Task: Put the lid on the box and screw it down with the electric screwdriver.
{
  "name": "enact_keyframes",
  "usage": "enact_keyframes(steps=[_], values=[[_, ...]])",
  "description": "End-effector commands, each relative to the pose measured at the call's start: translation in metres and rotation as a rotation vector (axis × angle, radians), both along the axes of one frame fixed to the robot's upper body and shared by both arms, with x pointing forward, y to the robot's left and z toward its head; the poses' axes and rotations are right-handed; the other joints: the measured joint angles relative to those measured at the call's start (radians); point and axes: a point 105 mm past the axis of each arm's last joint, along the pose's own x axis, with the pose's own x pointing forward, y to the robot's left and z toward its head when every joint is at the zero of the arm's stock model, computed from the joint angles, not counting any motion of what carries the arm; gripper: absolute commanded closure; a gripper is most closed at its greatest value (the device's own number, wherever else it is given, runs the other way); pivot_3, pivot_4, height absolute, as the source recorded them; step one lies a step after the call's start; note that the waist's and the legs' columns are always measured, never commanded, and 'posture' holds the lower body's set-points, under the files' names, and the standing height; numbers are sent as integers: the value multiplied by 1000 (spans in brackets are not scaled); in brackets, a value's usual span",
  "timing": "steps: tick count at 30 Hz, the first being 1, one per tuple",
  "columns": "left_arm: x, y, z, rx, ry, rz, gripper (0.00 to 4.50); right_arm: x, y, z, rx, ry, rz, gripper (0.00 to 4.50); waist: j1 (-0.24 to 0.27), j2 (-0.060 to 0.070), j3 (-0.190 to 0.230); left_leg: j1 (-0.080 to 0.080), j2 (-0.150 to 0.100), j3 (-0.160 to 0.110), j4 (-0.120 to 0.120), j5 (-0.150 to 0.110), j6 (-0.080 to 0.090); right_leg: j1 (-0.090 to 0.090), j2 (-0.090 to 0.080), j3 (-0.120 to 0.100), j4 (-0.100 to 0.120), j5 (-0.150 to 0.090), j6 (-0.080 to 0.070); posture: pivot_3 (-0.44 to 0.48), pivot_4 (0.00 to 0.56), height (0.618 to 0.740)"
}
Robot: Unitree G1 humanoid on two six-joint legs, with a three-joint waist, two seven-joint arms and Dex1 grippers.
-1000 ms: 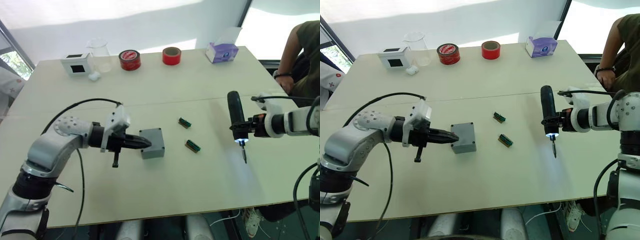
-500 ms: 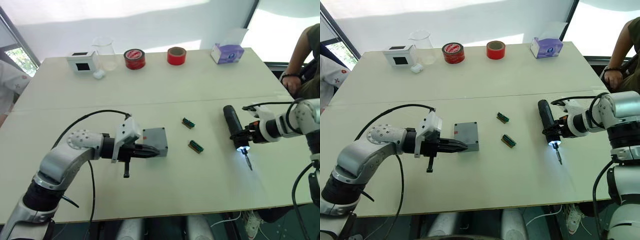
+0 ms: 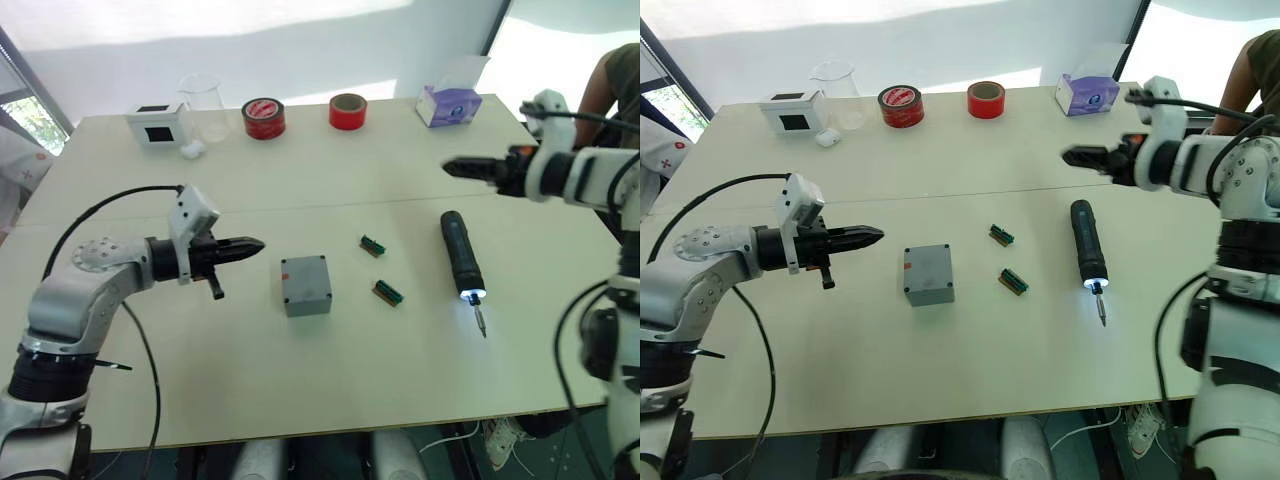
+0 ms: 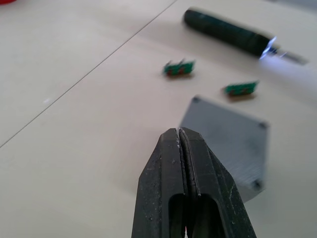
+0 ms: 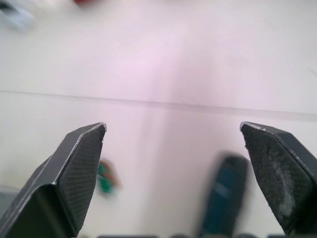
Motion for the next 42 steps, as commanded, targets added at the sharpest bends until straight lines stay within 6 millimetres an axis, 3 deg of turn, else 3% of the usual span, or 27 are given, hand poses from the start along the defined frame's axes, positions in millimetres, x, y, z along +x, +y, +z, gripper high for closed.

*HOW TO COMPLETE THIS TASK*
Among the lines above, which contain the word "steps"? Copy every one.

*FINISHED TASK*
  "usage": "enact_keyframes(steps=[_], values=[[_, ...]])",
  "timing": "steps: tick count at 30 Hz, the first being 1, one per tuple",
Motion for the next 42 steps, as commanded, targets added at the sharpest bends until straight lines stay within 6 millimetres an axis, 3 deg of turn, else 3% of the usual span, or 27 are given, hand poses from the start along the defined frame's axes, positions in millimetres, x, y, z along +x, +y, +z, gripper high for closed.

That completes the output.